By the time of the Khmer Rouge's defeat in 1979 by invading Vietnamese forces, more than 15,000 Cambodians and a few foreigners were sentenced to S21, none except for a dozen survived.

A news correspondence, Nic Dunlop, having earlier received a copy of the photo of Comrade Duch, in 1998 took on a personal mission to track Duch down. He found Duch, a provincial director of education, at the border with Thailand, by then he had become a born-again Christian in the process of building a church next to his house.
Duch acknowledged his identity only after a few meetings with Dunlop and then confessed of his crimes while at Tuol Sleng.

He spoke of his new found faith and said, "My life is now in God's hand." Nic Dunlop was pleasantly surprised at the ease of finding Duch and of his ready confession. 

Soon after Dunlop published his findings the authorities in Phnom Penh brought Duch back to Phnom Penh charged been a member of an outlaw party and immediately put into detention. Before Duch was to stand trial under a UN-convened tribunal fn1 to try war criminals he was brought to Tuol Sleng, now a museum.

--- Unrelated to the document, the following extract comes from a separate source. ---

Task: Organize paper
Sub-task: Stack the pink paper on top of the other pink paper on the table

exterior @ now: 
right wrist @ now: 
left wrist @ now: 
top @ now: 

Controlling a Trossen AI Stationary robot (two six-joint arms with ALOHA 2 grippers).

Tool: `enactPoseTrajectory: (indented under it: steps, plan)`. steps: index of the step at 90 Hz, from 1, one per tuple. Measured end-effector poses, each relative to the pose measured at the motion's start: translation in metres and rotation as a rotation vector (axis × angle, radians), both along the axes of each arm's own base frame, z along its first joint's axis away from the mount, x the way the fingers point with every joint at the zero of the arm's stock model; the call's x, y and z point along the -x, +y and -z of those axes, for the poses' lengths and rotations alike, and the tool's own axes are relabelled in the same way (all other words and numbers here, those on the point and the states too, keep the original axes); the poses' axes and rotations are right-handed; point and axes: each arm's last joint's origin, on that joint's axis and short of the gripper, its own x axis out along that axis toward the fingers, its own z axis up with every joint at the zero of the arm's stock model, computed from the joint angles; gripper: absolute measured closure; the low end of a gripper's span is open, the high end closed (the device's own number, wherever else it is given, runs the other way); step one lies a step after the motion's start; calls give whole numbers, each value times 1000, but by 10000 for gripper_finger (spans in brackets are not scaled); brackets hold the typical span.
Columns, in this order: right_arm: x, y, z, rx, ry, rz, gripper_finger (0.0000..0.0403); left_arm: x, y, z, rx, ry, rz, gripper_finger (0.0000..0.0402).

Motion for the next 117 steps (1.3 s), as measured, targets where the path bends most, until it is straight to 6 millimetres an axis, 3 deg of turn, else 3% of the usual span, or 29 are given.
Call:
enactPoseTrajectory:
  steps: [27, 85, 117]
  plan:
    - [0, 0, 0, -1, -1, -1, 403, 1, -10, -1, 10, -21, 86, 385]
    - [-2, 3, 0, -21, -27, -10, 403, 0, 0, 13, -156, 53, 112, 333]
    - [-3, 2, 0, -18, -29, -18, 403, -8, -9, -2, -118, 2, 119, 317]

He was immediately filled with sorrow and seeing some former detainees present at the scene he readily sought their forgiveness. 

At the initial tribunal hearings Duch was obviously in great remorse when he read out his confession, "I asked forgiveness to my parents, I asked forgiveness from all my teachers, and I asked forgiveness to the victims of all the crimes."

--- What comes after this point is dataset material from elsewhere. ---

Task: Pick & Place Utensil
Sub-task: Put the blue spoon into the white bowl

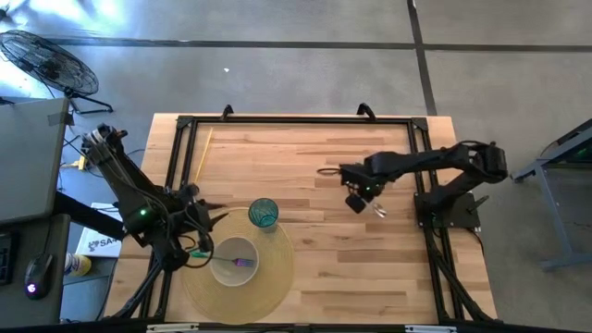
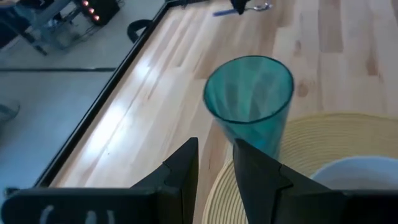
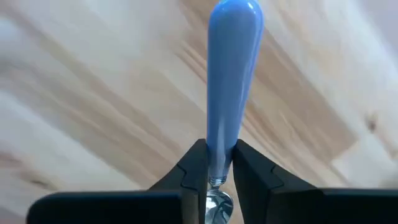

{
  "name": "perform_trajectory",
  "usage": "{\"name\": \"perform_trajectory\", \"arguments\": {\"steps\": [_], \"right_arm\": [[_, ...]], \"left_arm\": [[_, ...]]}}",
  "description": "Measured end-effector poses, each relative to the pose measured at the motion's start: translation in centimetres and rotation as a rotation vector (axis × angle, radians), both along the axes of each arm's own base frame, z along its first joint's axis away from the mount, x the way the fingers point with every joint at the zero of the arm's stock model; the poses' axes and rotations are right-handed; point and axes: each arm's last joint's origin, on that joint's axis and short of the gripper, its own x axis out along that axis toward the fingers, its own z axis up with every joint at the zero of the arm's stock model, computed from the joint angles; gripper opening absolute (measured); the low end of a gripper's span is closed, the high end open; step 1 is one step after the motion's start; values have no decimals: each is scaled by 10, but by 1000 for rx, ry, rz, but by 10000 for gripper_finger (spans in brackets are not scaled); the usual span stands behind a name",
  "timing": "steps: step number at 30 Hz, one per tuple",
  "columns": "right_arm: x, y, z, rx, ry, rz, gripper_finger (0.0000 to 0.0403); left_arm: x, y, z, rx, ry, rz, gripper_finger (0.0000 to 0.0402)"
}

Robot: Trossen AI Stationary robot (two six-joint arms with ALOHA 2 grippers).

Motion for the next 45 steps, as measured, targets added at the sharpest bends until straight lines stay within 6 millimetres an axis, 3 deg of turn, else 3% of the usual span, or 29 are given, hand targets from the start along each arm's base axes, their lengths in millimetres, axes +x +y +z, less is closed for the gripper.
{"name": "perform_trajectory", "arguments": {"steps": [8,15,21,28,37,45], "right_arm": [[35,57,57,-226,-230,130,58],[42,110,72,-307,-443,197,47],[55,149,66,-406,-595,325,46],[87,187,58,-499,-594,451,43],[134,236,55,-711,-565,632,46],[146,250,45,-785,-571,578,49]], "left_arm": [[-1,1,-13,-33,-3,22,97],[10,-14,-8,-121,-79,-48,97],[20,-27,-9,-182,-135,-57,97],[37,-43,-9,-316,-332,48,97],[73,-37,-31,-374,-262,130,97],[105,-53,-44,-337,-304,59,97]]}}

He went as far as encouraging his accusers and survivors of Tuol Sleng testifying at the tribunal to tell the truth, nothing but the truth, for "you cannot cover up a dead elephant with just two tamarind leaves. The world needs to know the truth." 

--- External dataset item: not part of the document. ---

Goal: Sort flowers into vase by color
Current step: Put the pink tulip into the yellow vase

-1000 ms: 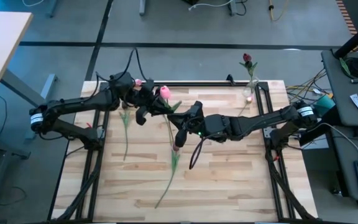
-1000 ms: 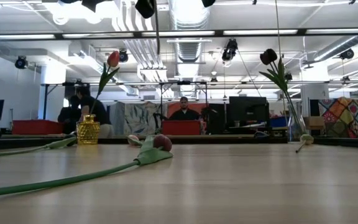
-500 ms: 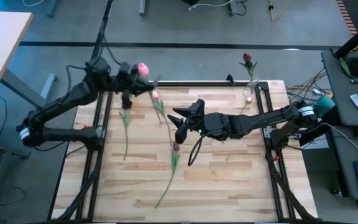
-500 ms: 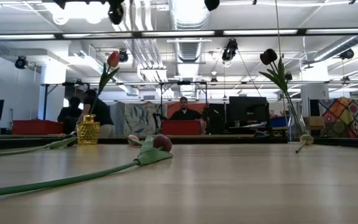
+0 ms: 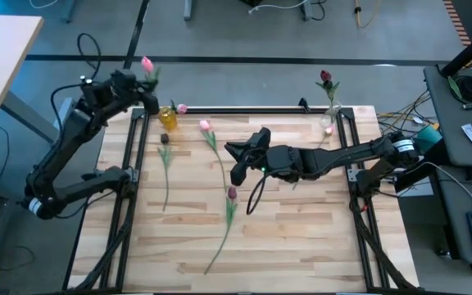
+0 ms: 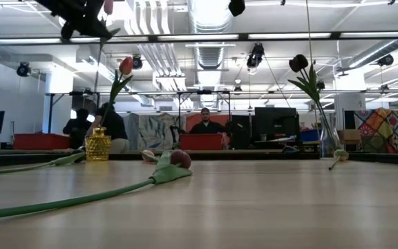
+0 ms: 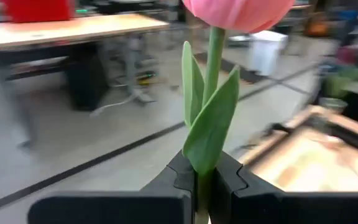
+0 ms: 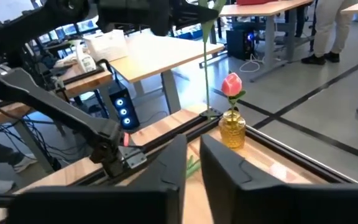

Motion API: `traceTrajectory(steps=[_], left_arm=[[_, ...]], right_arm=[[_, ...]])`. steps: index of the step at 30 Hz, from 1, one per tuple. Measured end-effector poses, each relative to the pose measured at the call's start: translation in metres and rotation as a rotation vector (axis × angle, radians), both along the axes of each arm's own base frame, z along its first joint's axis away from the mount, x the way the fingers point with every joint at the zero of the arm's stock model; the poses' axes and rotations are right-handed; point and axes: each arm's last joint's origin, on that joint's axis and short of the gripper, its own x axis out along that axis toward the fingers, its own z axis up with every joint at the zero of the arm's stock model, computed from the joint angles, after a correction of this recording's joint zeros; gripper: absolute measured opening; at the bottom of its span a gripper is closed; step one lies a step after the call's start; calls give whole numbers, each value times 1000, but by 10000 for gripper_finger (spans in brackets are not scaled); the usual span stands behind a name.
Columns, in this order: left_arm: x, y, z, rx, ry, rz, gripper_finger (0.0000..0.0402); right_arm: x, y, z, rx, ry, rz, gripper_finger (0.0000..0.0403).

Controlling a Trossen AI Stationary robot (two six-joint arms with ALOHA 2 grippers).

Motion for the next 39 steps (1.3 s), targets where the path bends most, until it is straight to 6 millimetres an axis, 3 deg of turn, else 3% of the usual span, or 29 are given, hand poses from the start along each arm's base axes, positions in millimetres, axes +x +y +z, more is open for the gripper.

Several news coverage of Duch's criminal proceedings had made mention of the fact that Duch is now a Christian -- an obvious reference to the way Duch had conducted himself at the tribunal (see NTDTV report). 

Comrade Duch, one of today's most notorious mass murderers, had experienced the transforming power of faith in Jesus Christ not unlike what Paul experienced on the road to Damascus 2000 years ago.

The turnaround in Duch's life since becoming a Christian is also happening amongst many Cambodians, estimated at 2 percent of the current population of 14 millions.

In other parts of this great transformation story to come I will endeavour to cover the works of various people and agency, both Cambodian and foreigner, that had made Cambodia today one of the world's most exciting harvest fields.

OTHER LINKS:

PLEASE WATCH THIS VIDEO TO HEAR ONE OF KANG’S APOLOGIES ON 20 MARCH 2009:
In its judgement on appeals in Case 001 against Kaing Guek Eav alias Duch, the Supreme Court Chamber of the Extraordinary Chambers in the Courts of Cambodia (ECCC) affirmed the Trial Chamber's previous decision to compile and post on the ECCC's official website all statements of apology and acknowledgements of responsibility made by Kaing Guek Eav alias Duch during the course of the trial, including the appeal stage. This video clip is part of the audio and video version of this compilation. More information: http://www.eccc.gov.kh/en




Final statement from Kaing Guek Eav alias Duch 30 Mar 2011
Uploaded on Mar 30, 2011
Kaing Guek Eav alias Duch delivered a 25 minutes final statement to the Supreme Court Chamber of the Extraordinary Chambers in the Courts of Cambodia at the end of the Appeal Hearing in Case 001 on 30 March 2011. Kaing Guek Eav asked the Supreme Court Chamber to acquit him and release him. He was appealing a 35 years sentence imposed by the Trial Chamber on 26 July 2010. The Trial Chamber found him guilty of crimes against humanity and grave breaches of the Geneva Conventions for his role as Chairman of Khmer Rouge security center S-21. The Co-Prosecutors requested the Supreme Court Chamber to increase the sentence to 45 years of imprisonment.



MY THOUGHTS:
          Just like Rudolf Höss the Auschwitz Camp Commandant, Kang Kek Iew who became a Christian was remorseful for his war crimes. He gave repeated apologies and begged for forgiveness. Since he was given life imprisonment (which he deserved it, the UN did not want any death sentences), I hope he can witness to people in prison.